WORK REQUEST: From the data underneath, reproduce exactly the stretch that begins at the line with "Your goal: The" and ends after the line with "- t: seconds".
************
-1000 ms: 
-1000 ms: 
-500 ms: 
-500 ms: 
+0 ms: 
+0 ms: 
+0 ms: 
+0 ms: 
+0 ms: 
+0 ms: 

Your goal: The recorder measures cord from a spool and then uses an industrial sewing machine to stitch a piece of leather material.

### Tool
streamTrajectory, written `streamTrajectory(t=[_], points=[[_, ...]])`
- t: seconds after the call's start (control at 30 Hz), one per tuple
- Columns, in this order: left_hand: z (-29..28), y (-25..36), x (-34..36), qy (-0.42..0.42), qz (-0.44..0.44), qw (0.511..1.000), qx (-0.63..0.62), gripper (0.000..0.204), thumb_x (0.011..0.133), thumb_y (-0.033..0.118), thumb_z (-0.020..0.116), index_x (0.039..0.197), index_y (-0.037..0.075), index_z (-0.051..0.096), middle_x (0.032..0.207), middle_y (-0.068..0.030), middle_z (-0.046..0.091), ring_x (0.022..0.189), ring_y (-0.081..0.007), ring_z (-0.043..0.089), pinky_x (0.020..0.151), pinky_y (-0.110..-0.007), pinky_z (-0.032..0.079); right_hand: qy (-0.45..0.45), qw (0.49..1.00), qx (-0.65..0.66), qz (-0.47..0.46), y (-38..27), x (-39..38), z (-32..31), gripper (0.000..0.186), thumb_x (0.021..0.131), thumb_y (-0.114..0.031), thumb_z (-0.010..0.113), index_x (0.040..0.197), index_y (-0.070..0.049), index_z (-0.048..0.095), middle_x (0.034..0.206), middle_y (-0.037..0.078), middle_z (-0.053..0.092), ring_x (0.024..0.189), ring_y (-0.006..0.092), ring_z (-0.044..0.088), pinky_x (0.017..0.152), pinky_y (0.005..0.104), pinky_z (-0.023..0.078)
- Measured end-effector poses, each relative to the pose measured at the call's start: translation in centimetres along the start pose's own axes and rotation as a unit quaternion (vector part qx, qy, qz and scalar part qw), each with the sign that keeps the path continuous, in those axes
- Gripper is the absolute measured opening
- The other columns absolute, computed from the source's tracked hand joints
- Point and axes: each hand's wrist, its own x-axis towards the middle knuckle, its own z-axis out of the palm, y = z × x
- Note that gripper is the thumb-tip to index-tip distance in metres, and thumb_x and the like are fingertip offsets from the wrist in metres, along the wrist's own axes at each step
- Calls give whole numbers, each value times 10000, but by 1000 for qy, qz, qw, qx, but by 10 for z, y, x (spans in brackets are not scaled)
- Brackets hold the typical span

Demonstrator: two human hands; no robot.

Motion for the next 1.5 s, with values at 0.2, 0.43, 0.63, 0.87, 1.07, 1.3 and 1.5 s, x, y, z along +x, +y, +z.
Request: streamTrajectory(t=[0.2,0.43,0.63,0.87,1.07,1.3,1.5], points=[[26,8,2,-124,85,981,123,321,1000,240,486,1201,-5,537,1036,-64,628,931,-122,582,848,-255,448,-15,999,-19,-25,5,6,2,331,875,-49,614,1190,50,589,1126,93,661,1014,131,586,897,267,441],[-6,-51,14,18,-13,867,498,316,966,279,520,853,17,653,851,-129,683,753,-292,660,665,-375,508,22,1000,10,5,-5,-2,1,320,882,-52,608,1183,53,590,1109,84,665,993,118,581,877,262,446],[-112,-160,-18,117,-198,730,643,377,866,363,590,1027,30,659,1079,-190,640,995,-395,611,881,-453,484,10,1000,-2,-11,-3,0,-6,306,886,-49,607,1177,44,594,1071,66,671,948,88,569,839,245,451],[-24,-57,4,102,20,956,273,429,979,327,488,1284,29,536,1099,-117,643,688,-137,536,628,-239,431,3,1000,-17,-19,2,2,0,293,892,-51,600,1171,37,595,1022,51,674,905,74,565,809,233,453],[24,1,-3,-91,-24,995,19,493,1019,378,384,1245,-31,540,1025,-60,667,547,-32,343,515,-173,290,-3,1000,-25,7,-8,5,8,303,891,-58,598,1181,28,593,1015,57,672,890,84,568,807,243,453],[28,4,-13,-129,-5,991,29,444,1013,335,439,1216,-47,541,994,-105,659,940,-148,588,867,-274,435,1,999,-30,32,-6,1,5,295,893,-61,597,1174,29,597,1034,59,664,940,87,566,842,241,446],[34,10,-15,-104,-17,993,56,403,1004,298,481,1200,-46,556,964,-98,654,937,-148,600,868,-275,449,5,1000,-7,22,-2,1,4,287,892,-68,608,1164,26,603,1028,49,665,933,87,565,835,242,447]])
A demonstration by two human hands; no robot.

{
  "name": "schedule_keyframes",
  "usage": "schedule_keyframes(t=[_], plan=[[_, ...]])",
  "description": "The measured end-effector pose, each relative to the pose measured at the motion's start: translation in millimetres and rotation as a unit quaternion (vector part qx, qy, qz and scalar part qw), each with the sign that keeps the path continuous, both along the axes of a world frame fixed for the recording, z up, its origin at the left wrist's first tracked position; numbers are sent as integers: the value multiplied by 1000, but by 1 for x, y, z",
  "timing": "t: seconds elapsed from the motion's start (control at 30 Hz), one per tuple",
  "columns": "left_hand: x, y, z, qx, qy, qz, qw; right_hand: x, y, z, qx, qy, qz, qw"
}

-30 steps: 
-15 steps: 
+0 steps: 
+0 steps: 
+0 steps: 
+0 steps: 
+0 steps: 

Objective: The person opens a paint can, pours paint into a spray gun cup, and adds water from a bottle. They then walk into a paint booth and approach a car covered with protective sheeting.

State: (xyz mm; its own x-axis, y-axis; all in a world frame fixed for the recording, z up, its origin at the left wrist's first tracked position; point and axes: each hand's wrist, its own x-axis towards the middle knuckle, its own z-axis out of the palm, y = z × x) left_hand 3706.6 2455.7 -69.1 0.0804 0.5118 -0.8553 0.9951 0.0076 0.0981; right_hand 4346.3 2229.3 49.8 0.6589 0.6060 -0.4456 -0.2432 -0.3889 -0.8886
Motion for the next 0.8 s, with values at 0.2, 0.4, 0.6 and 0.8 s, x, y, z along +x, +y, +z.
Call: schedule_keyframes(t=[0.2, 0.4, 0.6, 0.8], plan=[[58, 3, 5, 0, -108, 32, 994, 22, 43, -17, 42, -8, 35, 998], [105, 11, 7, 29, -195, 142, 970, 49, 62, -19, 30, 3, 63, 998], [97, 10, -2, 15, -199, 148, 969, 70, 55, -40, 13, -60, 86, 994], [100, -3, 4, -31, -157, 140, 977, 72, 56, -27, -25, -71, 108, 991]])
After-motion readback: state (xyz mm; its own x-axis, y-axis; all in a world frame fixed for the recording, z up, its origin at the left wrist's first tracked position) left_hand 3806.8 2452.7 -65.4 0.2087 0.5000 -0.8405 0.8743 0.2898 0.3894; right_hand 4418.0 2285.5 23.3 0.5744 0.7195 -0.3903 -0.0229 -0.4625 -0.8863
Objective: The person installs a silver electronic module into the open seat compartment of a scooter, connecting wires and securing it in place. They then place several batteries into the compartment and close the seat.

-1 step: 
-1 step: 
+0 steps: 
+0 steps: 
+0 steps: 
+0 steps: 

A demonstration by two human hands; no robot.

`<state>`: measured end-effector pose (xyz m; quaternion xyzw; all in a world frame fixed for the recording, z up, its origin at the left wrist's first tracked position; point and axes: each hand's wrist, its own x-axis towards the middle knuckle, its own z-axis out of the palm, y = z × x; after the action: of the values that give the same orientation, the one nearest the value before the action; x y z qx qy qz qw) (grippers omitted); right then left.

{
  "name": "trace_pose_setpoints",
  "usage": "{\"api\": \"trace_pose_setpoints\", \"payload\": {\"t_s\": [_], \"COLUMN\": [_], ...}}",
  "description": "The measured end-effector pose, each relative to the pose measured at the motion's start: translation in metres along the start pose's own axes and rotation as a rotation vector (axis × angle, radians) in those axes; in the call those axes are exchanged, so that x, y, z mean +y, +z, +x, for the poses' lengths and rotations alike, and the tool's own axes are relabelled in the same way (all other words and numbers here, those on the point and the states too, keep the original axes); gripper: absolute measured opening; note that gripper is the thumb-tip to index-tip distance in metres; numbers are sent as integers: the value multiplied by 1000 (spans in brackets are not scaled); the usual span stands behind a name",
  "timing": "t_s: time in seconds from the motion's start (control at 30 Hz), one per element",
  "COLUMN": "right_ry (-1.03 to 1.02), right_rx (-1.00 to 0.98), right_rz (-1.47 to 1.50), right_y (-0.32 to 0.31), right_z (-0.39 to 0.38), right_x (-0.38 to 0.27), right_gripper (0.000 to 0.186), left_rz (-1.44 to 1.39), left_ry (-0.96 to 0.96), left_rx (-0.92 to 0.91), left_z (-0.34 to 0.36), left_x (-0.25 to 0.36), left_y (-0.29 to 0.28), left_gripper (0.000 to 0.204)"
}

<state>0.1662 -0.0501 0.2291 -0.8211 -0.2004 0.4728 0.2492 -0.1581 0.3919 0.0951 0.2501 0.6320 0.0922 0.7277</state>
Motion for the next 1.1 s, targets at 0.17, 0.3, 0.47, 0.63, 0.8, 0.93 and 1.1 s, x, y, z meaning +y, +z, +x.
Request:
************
ANSWER AREA:
Your goal: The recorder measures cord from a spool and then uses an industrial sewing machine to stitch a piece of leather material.

### Tool
streamTrajectory, written `streamTrajectory(t=[_], points=[[_, ...]])`
- t: seconds after the call's start (control at 30 Hz), one per tuple

The exercise is finished and nothing remains.